Apperceptive Agnosia - Visual Apperceptive Agnosia

Visual apperceptive agnosia is a visual impairment that results in patients inability to name objects. While agnosics suffer from severe deficits, patients visual acuity and other visual abilities such as perceiving parts and colours remain intact. Deficits seem to occur because of damage to early-level perceptual processing. While patients are able to effectively allocate attention to locate the object and perceive the parts, they are unable to group together the parts they see and name the object accurately. This is demonstrated by the fact that patients are more effective at naming two attributes from a single object than they are able to name one attribute on each of the two superimposed objects. In addition they are still able to describe objects in detail and recognize objects by touch.

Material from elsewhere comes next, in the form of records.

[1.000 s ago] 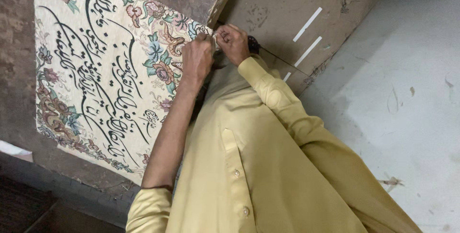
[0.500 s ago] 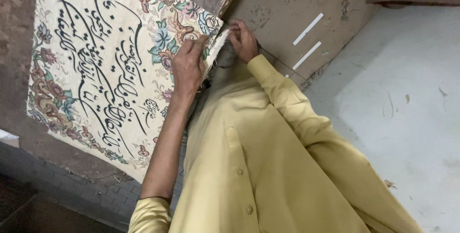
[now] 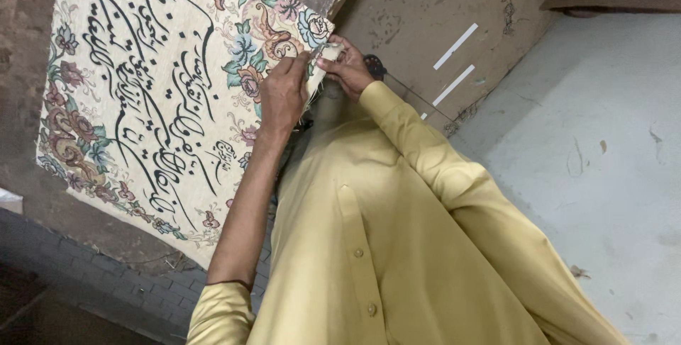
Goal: The person works on an embroidered calligraphy panel laid on a workbench, pulling and trimming loose threads from its edges by hand and smoothing the panel flat with their palms. They then set the panel aside, place a cardboard sheet on the bench, and spread white adhesive across it with a brush.
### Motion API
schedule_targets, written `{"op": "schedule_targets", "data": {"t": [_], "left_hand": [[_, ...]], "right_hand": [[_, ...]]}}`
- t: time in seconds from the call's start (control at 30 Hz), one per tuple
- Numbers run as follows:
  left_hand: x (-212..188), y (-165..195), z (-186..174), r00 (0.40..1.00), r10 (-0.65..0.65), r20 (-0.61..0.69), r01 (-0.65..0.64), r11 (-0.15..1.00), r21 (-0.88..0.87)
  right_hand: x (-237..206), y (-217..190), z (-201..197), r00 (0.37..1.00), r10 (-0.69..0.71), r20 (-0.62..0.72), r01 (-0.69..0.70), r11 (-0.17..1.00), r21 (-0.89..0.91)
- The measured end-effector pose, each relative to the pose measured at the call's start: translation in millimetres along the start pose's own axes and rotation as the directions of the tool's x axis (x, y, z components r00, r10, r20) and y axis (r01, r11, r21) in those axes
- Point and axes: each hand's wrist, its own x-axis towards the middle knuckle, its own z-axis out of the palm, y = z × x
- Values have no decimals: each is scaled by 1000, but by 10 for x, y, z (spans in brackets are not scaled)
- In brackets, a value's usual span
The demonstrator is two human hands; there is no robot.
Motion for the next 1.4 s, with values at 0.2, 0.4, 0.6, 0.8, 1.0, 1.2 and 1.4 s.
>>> {"op": "schedule_targets", "data": {"t": [0.2, 0.4, 0.6, 0.8, 1.0, 1.2, 1.4], "left_hand": [[31, 15, 10, 1000, -4, 4, 4, 1000, 25], [-14, 36, -28, 997, 47, 62, -49, 998, 36], [61, 80, 63, 973, 25, 229, -69, 980, 187], [4, 51, 99, 968, 32, 250, -82, 978, 193], [-181, -53, 46, 971, 8, 240, -51, 984, 172], [-468, -244, 110, 961, -35, 275, -20, 981, 194], [-1147, -490, -82, 922, -112, 370, 28, 974, 227]], "right_hand": [[-50, 42, 14, 984, -171, -55, 140, 921, -363], [-109, 81, -99, 918, -395, 46, 355, 762, -541], [-172, 92, -86, 874, -484, 55, 358, 560, -747], [-156, 94, -71, 831, -549, 87, 382, 449, -808], [-172, 97, -98, 867, -497, 25, 302, 486, -820], [-147, 135, -100, 863, -504, 39, 296, 440, -848], [-149, 210, -155, 833, -553, -2, 270, 410, -871]]}}
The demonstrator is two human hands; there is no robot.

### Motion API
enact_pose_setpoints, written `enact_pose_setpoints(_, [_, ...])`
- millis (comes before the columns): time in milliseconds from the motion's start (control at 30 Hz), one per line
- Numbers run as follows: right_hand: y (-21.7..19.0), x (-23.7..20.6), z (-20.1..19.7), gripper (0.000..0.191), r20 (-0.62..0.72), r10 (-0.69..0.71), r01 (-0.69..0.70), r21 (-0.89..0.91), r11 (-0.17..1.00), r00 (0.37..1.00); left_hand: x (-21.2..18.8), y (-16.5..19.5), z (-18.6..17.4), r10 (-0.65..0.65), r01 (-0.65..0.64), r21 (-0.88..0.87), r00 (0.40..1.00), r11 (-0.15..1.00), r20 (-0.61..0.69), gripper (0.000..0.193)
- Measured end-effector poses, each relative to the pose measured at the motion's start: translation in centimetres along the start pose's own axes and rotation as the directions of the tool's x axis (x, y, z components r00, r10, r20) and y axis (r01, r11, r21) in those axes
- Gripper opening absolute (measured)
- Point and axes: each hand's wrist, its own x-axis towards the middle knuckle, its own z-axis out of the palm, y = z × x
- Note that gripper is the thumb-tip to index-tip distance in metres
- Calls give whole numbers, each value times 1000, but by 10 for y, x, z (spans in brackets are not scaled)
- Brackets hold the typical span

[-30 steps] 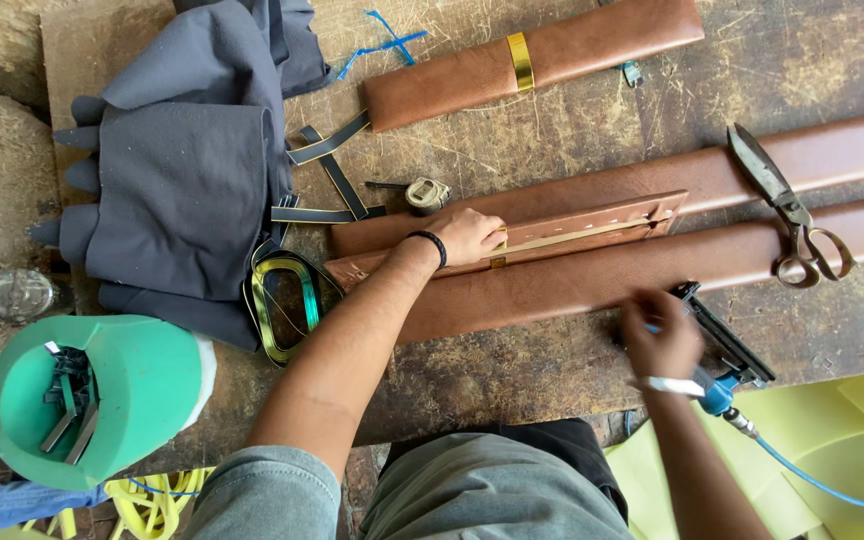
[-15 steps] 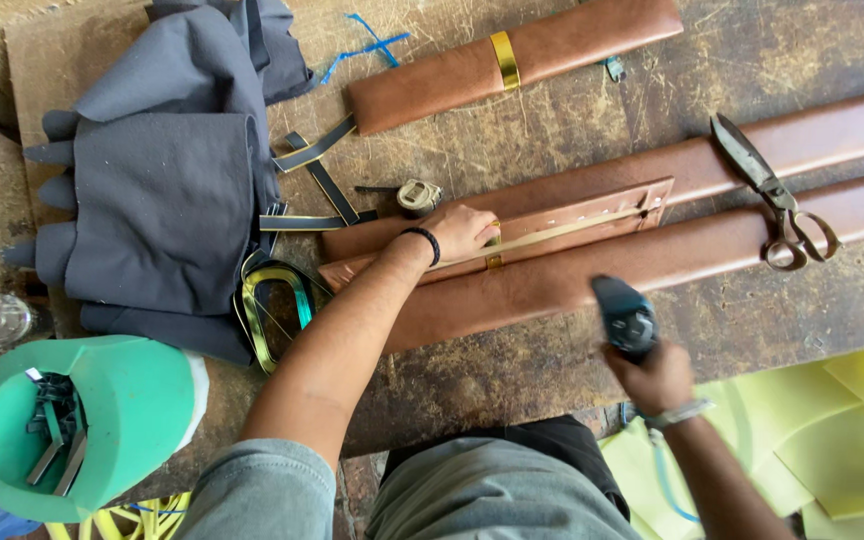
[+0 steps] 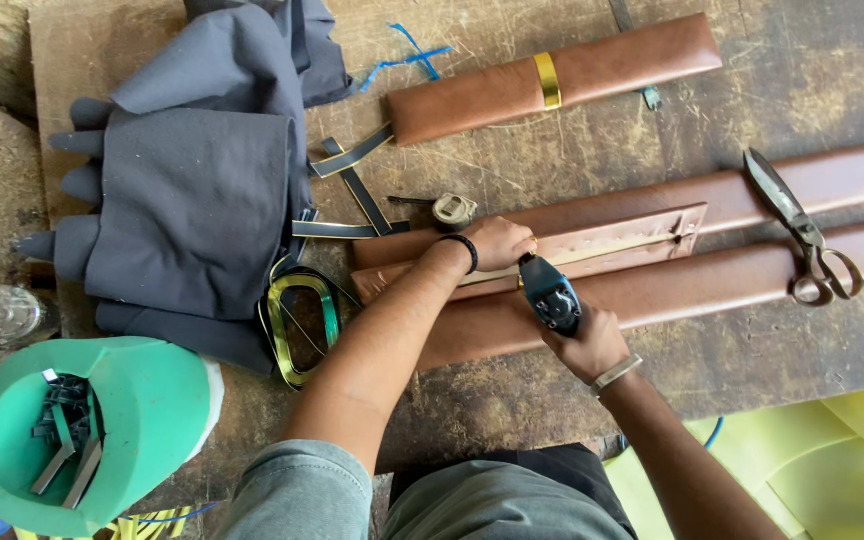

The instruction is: The person cuts a green strap with shears, measures brown leather pieces with a tape measure, and attaches gold-colored metal strips using a staple gun. The person also handles blue plastic ties and places finished pieces on the workbench.

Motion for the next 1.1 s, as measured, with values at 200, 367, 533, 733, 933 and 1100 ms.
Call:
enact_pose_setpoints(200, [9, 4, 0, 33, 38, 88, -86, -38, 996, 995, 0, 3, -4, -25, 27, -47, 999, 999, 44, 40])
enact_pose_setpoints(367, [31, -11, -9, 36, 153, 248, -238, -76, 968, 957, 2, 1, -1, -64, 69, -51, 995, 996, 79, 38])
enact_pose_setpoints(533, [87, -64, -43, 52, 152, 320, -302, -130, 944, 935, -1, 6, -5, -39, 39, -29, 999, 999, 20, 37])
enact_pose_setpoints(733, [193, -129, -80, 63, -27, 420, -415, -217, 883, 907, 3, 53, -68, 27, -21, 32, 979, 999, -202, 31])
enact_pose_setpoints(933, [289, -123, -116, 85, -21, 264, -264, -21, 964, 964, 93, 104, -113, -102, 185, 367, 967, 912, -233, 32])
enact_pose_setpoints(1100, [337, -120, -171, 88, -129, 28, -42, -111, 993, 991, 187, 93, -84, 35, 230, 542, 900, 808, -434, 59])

Apperceptive visual agnosia seems to occur because patients essentially see the world through random visual noise that occurs from random widespread scotomas. In addition, difficulties seem to arise from an inability to perceptually group together perceptual elements in the visual field. Researchers have been able to mimic Apperceptive visual agnosia in visually intact participants. Results have shown that object agnosia can be mimicked by introducing a filter with random visual noise. When crucial aspects are removed from objects to mimic the perceptual grouping deficit of agnosics,participants also showed object recognition deficits. This indicates that Apperceptive agnosia results from both a peppery mask and an inability to group perceptual objects.